# Description of the task
Only the pictures are to be left out; the listing itself is repeated exactly.

--- Supplied material Enclosed Below ---

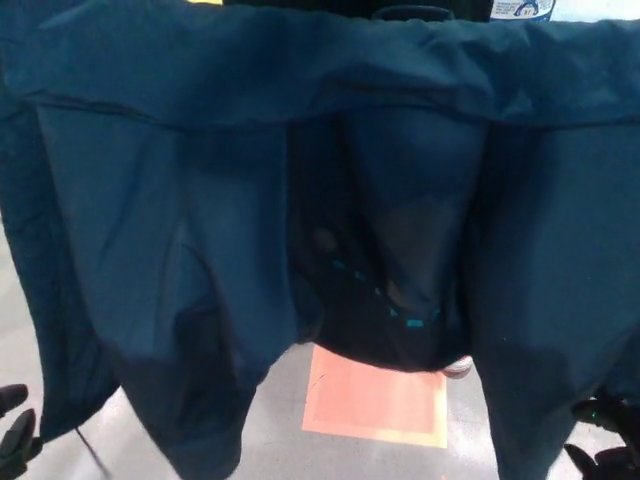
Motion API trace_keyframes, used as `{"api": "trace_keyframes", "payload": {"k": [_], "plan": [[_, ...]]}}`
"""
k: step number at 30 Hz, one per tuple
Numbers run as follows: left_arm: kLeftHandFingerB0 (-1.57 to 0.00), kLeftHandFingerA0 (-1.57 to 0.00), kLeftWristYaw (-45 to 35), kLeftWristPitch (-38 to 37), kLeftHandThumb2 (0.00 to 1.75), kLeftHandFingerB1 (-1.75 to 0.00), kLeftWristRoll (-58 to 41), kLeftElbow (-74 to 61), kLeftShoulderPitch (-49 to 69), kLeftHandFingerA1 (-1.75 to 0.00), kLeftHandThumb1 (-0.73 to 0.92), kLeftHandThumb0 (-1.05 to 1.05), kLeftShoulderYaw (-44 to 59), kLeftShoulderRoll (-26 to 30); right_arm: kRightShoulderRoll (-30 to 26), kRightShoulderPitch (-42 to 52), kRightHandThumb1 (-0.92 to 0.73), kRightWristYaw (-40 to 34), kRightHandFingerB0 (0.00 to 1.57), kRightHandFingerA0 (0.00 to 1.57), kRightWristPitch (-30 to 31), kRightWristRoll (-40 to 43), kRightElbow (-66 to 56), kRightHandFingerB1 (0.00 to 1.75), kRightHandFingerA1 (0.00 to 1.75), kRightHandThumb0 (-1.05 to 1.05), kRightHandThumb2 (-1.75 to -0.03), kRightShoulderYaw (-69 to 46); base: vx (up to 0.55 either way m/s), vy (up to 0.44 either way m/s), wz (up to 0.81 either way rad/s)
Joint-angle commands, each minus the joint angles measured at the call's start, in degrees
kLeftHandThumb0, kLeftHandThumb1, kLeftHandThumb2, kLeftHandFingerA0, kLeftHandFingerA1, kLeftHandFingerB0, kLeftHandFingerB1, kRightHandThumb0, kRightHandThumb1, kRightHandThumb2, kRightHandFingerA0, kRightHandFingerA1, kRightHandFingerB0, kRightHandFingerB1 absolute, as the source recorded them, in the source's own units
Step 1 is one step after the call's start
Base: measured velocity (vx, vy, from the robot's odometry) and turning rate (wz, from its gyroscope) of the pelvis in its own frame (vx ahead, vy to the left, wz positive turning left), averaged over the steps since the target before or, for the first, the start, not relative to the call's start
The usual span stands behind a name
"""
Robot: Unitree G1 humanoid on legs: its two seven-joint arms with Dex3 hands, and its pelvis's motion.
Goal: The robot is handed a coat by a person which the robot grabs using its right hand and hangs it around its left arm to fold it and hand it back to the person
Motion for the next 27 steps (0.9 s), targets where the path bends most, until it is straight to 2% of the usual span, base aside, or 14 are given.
{"api": "trace_keyframes", "payload": {"k": [1,4,5,6,7,8,9,10,11,14,15,20,26,27], "plan": [[-0.19,-0.28,-4.18,-1.9,0.63,-0.32,-2.67,2.08,0.08,-0.37,0.79,-0.57,1.81,0.74,-1.12,0.51,-0.8,1.22,0.28,0.31,-2.87,0.64,0.54,0.31,0.34,-0.48,-0.64,-0.45,0.0,0.0,0.0],[-0.16,-0.24,-4.89,-2.25,0.64,-0.29,-2.96,2.08,1.67,-0.35,0.82,-0.63,2.41,0.32,-1.36,2.38,-0.82,3.04,0.24,0.27,-4.03,0.41,-3.2,0.3,0.33,-0.52,-0.65,0.25,0.0,0.0,0.0],[0.0,-0.01,-5.17,-2.92,1.09,-0.47,-2.64,1.96,2.13,-0.48,0.55,-0.35,2.21,0.23,-2.11,4.4,-0.85,6.68,0.18,0.22,-5.28,1.63,-7.69,0.29,0.32,-0.55,-0.66,0.06,0.0,0.0,0.0],[0.0,0.0,-5.5,-3.27,1.09,-0.48,-2.41,1.97,2.32,-0.48,0.54,-0.36,2.09,0.21,-2.92,6.29,-0.6,9.26,0.01,0.01,-5.71,2.32,-11.99,0.46,0.47,-0.32,-1.11,0.15,0.0,0.0,0.0],[-0.1,-0.16,-6.18,-3.78,0.67,-0.24,-2.19,1.94,2.71,-0.34,0.84,-0.72,1.88,0.19,-4.74,9.9,-0.59,12.56,0.0,0.0,-5.65,2.63,-19.87,0.47,0.47,-0.34,-1.11,0.86,0.0,0.0,0.0],[0.0,-0.14,-6.49,-3.91,1.03,-0.33,-2.12,1.81,2.97,-0.47,0.69,-0.77,1.77,0.19,-6.24,12.93,-0.59,14.97,0.0,0.0,-4.98,3.22,-26.35,0.47,0.48,-0.34,-1.11,1.1,0.0,0.0,0.0],[0.0,-0.14,-6.67,-3.85,1.03,-0.33,-2.08,1.71,3.1,-0.47,0.69,-0.77,1.71,0.2,-7.52,15.59,-0.59,17.06,0.0,0.0,-4.12,3.89,-32.12,0.47,0.48,-0.34,-1.11,1.18,0.0,0.0,0.0],[0.0,-0.13,-6.63,-3.69,1.03,-0.33,-2.19,1.52,3.03,-0.47,0.7,-0.77,1.76,0.09,-10.26,19.92,-0.9,20.86,0.1,0.16,-3.16,5.62,-41.84,0.26,0.31,-0.66,-0.67,0.97,0.0,0.0,0.0],[0.0,-0.1,-6.9,-3.77,1.03,-0.32,-2.17,1.47,3.11,-0.46,0.71,-0.76,1.72,0.13,-11.32,21.89,-0.57,22.2,0.0,0.0,-3.12,6.56,-45.82,0.47,0.48,-0.35,-1.11,0.69,0.0,0.0,0.0],[-0.01,-0.05,-7.82,-4.42,1.04,-0.33,-2.04,1.34,3.07,-0.44,0.7,-0.73,1.52,0.17,-15.24,29.38,-0.55,26.64,0.0,0.0,-3.58,12.93,-61.51,0.47,0.47,-0.36,-1.1,-2.21,0.0,0.0,0.0],[-0.02,-0.06,-7.47,-3.87,1.02,-0.34,-2.19,1.4,2.58,-0.44,0.69,-0.74,1.67,0.13,-17.45,32.71,-0.74,29.12,0.08,0.22,-3.84,17.6,-69.28,0.4,0.48,-0.74,-0.96,-4.51,0.0,0.0,0.0],[0.0,-0.12,-7.39,-3.1,1.01,-0.35,-2.43,1.23,2.02,-0.46,0.69,-0.74,1.88,0.29,-25.01,43.01,-0.7,37.96,0.09,0.29,-4.33,41.52,-96.59,0.42,0.5,-0.74,-0.98,-20.11,0.0,0.0,0.0],[-0.04,-0.1,-6.81,-3.94,0.97,-0.36,-1.96,1.05,1.65,-0.44,0.72,-0.73,1.65,0.9,-27.69,39.29,-0.65,40.66,0.13,0.29,-0.28,63.62,-107.45,0.44,0.53,-0.76,-0.94,-34.43,0.0,0.0,0.0],[-0.07,-0.08,-6.84,-3.84,0.93,-0.36,-2.14,1.26,1.48,-0.41,0.73,-0.74,1.86,0.94,-28.64,36.78,-0.78,41.03,0.2,0.36,1.33,68.32,-107.93,0.35,0.47,-0.71,-0.63,-36.64,0.0,0.0,0.0]]}}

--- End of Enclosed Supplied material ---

# Answer section
Motion API trace_keyframes, used as `{"api": "trace_keyframes", "payload": {"k": [_], "plan": [[_, ...]]}}`
"""
k: step number at 30 Hz, one per tuple
Numbers run as follows: left_arm: kLeftHandFingerB0 (-1.57 to 0.00), kLeftHandFingerA0 (-1.57 to 0.00), kLeftWristYaw (-45 to 35), kLeftWristPitch (-38 to 37), kLeftHandThumb2 (0.00 to 1.75), kLeftHandFingerB1 (-1.75 to 0.00), kLeftWristRoll (-58 to 41), kLeftElbow (-74 to 61), kLeftShoulderPitch (-49 to 69), kLeftHandFingerA1 (-1.75 to 0.00), kLeftHandThumb1 (-0.73 to 0.92), kLeftHandThumb0 (-1.05 to 1.05), kLeftShoulderYaw (-44 to 59), kLeftShoulderRoll (-26 to 30); right_arm: kRightShoulderRoll (-30 to 26), kRightShoulderPitch (-42 to 52), kRightHandThumb1 (-0.92 to 0.73), kRightWristYaw (-40 to 34), kRightHandFingerB0 (0.00 to 1.57), kRightHandFingerA0 (0.00 to 1.57), kRightWristPitch (-30 to 31), kRightWristRoll (-40 to 43), kRightElbow (-66 to 56), kRightHandFingerB1 (0.00 to 1.75), kRightHandFingerA1 (0.00 to 1.75), kRightHandThumb0 (-1.05 to 1.05), kRightHandThumb2 (-1.75 to -0.03), kRightShoulderYaw (-69 to 46); base: vx (up to 0.55 either way m/s), vy (up to 0.44 either way m/s), wz (up to 0.81 either way rad/s)
Joint-angle commands, each minus the joint angles measured at the call's start, in degrees
kLeftHandThumb0, kLeftHandThumb1, kLeftHandThumb2, kLeftHandFingerA0, kLeftHandFingerA1, kLeftHandFingerB0, kLeftHandFingerB1, kRightHandThumb0, kRightHandThumb1, kRightHandThumb2, kRightHandFingerA0, kRightHandFingerA1, kRightHandFingerB0, kRightHandFingerB1 absolute, as the source recorded them, in the source's own units
Step 1 is one step after the call's start
Base: measured velocity (vx, vy, from the robot's odometry) and turning rate (wz, from its gyroscope) of the pelvis in its own frame (vx ahead, vy to the left, wz positive turning left), averaged over the steps since the target before or, for the first, the start, not relative to the call's start
The usual span stands behind a name
"""
Robot: Unitree G1 humanoid on legs: its two seven-joint arms with Dex3 hands, and its pelvis's motion.
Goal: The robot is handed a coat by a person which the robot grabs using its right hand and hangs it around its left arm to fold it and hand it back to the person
Motion for the next 27 steps (0.9 s), targets where the path bends most, until it is straight to 2% of the usual span, base aside, or 14 are given.
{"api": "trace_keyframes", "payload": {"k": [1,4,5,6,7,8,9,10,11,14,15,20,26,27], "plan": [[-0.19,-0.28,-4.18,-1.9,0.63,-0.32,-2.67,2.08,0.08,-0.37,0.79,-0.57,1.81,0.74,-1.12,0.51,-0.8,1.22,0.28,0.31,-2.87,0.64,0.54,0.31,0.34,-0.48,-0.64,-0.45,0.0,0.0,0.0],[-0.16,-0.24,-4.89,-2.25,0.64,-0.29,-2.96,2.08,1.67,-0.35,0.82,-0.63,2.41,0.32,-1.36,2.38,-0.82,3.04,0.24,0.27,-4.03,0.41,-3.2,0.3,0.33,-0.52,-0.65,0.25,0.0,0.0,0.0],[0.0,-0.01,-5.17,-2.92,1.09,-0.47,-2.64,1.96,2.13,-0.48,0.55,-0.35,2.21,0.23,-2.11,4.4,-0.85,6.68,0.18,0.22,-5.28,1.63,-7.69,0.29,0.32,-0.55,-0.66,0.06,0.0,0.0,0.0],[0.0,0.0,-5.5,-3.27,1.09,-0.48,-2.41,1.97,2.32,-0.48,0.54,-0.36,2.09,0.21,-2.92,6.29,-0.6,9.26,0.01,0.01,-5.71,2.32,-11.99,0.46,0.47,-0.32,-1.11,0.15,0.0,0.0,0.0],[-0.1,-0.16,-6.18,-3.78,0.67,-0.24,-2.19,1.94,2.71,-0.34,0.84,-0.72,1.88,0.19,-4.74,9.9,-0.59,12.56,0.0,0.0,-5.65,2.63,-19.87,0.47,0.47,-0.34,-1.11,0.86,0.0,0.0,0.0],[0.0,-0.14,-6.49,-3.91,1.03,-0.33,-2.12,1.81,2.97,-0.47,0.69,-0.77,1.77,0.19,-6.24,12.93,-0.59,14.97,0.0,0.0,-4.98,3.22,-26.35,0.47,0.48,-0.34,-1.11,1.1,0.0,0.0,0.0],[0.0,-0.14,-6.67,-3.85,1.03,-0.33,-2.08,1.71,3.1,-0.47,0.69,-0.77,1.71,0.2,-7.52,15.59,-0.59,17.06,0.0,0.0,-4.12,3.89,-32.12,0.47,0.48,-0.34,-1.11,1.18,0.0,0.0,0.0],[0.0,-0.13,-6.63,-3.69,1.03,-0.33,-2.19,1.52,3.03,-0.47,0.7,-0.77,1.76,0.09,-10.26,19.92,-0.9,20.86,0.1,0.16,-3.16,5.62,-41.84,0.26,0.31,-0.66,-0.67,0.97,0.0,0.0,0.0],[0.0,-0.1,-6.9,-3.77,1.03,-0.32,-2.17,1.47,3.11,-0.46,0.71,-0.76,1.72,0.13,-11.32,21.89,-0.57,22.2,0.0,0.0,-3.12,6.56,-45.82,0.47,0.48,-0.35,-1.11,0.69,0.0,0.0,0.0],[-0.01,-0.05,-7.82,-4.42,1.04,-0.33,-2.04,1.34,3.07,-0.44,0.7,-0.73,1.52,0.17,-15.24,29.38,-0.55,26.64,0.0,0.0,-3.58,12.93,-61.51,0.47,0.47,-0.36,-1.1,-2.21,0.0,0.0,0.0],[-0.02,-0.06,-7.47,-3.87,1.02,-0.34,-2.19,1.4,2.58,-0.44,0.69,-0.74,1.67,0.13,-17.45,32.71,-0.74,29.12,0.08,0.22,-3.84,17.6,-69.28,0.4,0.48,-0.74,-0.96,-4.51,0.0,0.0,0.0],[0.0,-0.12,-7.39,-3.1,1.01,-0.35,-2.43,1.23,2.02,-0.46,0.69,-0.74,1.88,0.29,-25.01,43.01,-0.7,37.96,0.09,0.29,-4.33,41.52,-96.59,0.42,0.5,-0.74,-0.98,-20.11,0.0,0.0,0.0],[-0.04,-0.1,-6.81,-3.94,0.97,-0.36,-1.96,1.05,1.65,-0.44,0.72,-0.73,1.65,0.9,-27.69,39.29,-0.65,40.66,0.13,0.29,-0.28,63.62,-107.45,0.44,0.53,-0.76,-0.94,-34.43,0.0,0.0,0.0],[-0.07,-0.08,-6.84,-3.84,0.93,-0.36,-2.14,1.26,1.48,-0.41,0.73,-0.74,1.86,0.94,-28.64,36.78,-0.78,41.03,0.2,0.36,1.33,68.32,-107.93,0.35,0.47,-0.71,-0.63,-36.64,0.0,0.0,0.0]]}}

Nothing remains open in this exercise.